Ventura was one of those Los Angeles streets that just went on forever. He knew he must’ve driven Gunhead past Nightmare Folk Art more times than he could count, but these streets looked completely different when you walked them. For one thing, you were pretty much alone; for another, you could see how cracked and dusty a lot of the buildings were. Empty spaces behind dirty glass, with a yellowing pile of junk-mail on the floor inside and maybe a puddle of what couldn’t be rainwater, so you sort of wondered what it was. You’d pass a couple of those, then a place selling sunglasses for six times the rent Rydell paid for his half of the room in Mar Vista. The sunglasses place would have some kind of rentacop inside, to buzz you in.

Nightmare Folk Art was like that, sandwiched between a dead hair-extension franchise and some kind of failing real estate place that sold insurance on the side.

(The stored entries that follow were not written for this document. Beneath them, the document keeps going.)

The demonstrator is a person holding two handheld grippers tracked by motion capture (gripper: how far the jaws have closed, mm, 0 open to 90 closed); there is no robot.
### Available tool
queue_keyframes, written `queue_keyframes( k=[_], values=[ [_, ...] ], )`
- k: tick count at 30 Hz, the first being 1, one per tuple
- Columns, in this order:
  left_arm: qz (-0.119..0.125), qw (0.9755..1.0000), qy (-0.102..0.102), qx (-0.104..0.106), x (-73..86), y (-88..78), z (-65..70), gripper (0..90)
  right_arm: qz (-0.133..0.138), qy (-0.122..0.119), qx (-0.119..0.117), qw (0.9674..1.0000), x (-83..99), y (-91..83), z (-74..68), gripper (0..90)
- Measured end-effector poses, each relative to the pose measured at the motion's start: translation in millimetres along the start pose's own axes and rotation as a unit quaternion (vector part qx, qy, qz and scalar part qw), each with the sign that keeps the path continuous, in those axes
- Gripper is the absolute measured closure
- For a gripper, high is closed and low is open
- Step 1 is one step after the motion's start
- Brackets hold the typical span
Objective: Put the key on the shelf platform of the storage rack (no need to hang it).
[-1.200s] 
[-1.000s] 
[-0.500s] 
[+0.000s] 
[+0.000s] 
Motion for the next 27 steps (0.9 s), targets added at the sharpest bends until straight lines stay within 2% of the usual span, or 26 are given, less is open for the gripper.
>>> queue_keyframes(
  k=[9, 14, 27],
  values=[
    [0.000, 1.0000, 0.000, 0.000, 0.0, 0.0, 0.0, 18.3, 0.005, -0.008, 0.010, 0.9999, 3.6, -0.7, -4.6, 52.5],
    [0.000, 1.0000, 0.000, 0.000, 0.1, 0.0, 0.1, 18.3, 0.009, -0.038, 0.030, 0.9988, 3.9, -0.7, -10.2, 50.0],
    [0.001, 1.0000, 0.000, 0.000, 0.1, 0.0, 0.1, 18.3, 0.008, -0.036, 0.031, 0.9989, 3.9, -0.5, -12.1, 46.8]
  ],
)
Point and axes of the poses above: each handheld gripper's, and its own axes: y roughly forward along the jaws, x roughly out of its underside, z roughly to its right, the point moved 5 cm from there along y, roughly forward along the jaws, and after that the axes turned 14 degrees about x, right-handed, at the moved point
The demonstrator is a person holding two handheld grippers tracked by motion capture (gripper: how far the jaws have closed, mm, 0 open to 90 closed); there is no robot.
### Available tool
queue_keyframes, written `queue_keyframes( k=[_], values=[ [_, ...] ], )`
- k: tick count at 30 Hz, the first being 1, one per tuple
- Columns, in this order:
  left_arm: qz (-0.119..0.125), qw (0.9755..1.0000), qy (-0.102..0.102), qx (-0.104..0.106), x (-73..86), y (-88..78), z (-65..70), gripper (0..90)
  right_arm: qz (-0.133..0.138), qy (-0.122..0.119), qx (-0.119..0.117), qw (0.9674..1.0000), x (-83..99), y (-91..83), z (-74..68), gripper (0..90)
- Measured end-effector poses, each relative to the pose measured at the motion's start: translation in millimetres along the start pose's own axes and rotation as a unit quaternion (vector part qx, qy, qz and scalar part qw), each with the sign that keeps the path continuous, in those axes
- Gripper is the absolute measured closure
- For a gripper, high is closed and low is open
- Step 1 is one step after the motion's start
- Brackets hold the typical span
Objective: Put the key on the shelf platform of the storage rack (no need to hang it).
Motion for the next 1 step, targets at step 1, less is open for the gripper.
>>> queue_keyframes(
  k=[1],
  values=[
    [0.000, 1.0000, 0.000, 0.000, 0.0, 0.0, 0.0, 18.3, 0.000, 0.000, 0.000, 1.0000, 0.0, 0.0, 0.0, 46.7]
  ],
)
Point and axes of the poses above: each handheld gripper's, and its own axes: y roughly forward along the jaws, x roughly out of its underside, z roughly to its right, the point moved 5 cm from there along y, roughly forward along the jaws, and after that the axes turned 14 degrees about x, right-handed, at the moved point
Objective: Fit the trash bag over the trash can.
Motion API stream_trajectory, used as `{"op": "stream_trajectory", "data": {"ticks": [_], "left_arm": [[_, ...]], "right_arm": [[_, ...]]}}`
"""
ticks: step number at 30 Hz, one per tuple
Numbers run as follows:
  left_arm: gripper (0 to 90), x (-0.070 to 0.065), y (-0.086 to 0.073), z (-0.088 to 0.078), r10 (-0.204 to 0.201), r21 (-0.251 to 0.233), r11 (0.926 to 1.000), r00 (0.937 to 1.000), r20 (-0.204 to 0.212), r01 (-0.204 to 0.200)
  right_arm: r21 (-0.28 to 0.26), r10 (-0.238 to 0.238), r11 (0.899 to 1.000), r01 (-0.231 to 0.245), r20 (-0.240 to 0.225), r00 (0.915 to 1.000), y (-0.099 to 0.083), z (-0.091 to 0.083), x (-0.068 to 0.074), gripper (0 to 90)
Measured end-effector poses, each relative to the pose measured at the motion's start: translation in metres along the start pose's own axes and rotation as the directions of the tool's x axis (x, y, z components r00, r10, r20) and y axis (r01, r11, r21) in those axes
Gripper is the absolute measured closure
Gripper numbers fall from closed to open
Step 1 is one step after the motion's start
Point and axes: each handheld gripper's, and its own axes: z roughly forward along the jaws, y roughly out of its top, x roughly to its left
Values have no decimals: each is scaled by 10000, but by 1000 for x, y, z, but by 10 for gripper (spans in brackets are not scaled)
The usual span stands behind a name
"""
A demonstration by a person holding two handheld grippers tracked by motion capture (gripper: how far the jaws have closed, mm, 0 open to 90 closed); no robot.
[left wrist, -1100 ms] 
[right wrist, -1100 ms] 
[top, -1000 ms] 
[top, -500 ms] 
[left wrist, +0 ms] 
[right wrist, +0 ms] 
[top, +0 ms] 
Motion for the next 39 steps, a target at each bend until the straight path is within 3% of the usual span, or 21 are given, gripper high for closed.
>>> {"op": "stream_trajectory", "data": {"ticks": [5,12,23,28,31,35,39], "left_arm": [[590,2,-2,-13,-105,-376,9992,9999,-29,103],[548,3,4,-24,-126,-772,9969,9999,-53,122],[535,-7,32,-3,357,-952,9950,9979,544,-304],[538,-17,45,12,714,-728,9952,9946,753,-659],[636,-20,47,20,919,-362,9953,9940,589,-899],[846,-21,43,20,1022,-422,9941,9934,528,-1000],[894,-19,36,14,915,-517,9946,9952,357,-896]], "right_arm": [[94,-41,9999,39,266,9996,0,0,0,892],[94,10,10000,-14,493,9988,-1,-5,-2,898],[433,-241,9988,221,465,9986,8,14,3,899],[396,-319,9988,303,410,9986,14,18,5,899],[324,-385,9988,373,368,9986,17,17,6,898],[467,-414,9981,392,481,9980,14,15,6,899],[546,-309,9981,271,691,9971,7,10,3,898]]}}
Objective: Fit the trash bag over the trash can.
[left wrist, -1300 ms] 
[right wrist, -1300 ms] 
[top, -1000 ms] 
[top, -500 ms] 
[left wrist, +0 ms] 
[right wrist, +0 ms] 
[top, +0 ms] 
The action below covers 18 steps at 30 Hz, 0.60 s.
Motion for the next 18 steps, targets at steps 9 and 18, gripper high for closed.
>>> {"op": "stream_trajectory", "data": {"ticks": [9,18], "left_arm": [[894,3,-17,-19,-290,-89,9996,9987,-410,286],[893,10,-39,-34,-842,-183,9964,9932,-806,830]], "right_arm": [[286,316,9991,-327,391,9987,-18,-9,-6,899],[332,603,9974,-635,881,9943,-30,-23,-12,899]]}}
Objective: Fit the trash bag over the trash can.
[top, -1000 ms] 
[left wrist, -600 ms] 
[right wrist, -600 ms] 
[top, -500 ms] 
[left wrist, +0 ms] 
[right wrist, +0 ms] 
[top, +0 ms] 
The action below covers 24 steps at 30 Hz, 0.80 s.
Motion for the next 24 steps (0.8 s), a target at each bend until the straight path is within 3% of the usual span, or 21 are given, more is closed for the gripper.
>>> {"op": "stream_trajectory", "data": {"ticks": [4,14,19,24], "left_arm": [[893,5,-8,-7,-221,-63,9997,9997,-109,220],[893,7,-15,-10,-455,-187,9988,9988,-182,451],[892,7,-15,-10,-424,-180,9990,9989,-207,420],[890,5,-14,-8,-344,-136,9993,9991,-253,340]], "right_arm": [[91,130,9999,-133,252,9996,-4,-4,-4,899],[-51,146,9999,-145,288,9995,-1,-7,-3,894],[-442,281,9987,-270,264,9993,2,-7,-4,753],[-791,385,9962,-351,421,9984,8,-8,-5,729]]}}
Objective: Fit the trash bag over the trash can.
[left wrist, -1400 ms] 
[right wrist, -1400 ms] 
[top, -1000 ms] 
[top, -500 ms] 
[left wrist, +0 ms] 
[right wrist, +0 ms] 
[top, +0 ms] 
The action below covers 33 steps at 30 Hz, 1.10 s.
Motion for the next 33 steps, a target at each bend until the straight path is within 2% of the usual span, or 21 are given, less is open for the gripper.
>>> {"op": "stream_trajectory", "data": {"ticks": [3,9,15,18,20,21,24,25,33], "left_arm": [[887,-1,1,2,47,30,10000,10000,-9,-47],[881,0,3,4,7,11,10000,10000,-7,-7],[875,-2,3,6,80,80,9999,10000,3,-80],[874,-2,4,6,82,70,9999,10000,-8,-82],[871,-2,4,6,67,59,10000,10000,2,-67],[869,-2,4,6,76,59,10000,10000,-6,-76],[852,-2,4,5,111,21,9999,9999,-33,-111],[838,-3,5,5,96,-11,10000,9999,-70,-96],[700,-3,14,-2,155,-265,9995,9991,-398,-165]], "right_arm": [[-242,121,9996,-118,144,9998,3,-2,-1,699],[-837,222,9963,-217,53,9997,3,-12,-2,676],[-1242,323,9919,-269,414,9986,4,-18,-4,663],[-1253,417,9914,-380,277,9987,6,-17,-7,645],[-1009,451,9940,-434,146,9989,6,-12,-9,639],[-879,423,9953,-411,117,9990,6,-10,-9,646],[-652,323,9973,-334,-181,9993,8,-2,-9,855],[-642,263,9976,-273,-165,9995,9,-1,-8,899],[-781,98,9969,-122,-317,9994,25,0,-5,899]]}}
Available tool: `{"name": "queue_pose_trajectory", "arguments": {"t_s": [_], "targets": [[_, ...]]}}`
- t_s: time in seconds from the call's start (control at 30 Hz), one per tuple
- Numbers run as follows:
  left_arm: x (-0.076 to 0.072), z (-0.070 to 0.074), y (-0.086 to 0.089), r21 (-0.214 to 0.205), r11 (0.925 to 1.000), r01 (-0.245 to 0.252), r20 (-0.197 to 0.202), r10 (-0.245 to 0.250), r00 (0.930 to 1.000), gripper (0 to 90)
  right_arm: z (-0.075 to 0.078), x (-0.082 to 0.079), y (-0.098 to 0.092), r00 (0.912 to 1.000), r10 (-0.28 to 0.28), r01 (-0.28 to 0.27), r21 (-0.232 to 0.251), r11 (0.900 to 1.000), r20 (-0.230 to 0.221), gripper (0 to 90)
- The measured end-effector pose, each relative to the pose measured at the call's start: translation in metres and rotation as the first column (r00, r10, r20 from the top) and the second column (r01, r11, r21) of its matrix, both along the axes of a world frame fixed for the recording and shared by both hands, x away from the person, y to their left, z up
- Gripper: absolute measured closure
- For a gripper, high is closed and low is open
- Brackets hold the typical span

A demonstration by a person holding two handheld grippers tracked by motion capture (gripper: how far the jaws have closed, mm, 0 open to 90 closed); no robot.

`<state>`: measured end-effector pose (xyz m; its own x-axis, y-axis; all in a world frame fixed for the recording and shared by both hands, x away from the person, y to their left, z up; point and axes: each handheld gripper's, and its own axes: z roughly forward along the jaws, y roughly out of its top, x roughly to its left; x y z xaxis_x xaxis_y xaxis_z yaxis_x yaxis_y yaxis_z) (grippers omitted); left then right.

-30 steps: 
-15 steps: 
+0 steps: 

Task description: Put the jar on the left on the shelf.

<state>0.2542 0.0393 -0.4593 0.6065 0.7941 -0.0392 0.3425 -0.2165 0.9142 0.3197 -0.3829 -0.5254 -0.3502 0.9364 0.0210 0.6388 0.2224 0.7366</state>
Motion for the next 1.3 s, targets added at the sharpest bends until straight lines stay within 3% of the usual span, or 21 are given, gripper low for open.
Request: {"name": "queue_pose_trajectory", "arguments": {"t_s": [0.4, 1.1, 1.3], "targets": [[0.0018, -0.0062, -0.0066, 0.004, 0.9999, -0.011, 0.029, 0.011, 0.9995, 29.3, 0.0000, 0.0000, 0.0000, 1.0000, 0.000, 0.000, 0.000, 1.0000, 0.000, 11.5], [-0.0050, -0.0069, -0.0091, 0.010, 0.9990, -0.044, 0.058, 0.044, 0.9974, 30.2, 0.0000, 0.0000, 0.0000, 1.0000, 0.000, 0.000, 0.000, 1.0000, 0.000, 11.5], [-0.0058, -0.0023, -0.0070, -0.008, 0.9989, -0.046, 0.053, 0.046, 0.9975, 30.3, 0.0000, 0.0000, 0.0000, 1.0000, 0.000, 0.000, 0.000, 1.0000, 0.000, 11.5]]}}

NIGHTMARE FOLK ART-SOUTHERN GOTHIC, the letters hand-painted all lumpy and hairy, like mosquito legs in a cartoon, white on black. But with a couple of expensive cars parked out front: a silver-gray Range Rover, looking like Gunhead dressed up for the prom, and one of those little antique Porsche two-seaters that always looked to Rydell like the wind-up key had fallen off. He gave the Porsche a wide berth; cars like that tended to have hypersensitive anti-theft systems, not to mention hyper-aggressive.

There was a rentacop looking at him through the armored glass of the door; not IntenSecure, but some off brand. Rydell had borrowed a pair of pressed chinos from Kevin. They were a little tight in the waist, but they beat hell out of the orange trunks. He had on a black IntenSecure uniform-shirt with the patches ripped off, his Stetson, and his SWAT shoes. He wasn’t sure black really made it with khaki. He pushed the button. The rentacop buzzed him in.

“Got an appointment with Justine Cooper” he said, taking his sunglasses off.

“With a client” the rentacop said. He looked about thirty, and like he should’ve been out on a farm in Kansas or somewhere. Rydell looked over and saw a skinny woman with black hair. She was talking to a fat man who had no hair at all. Trying to sell him something, it looked like.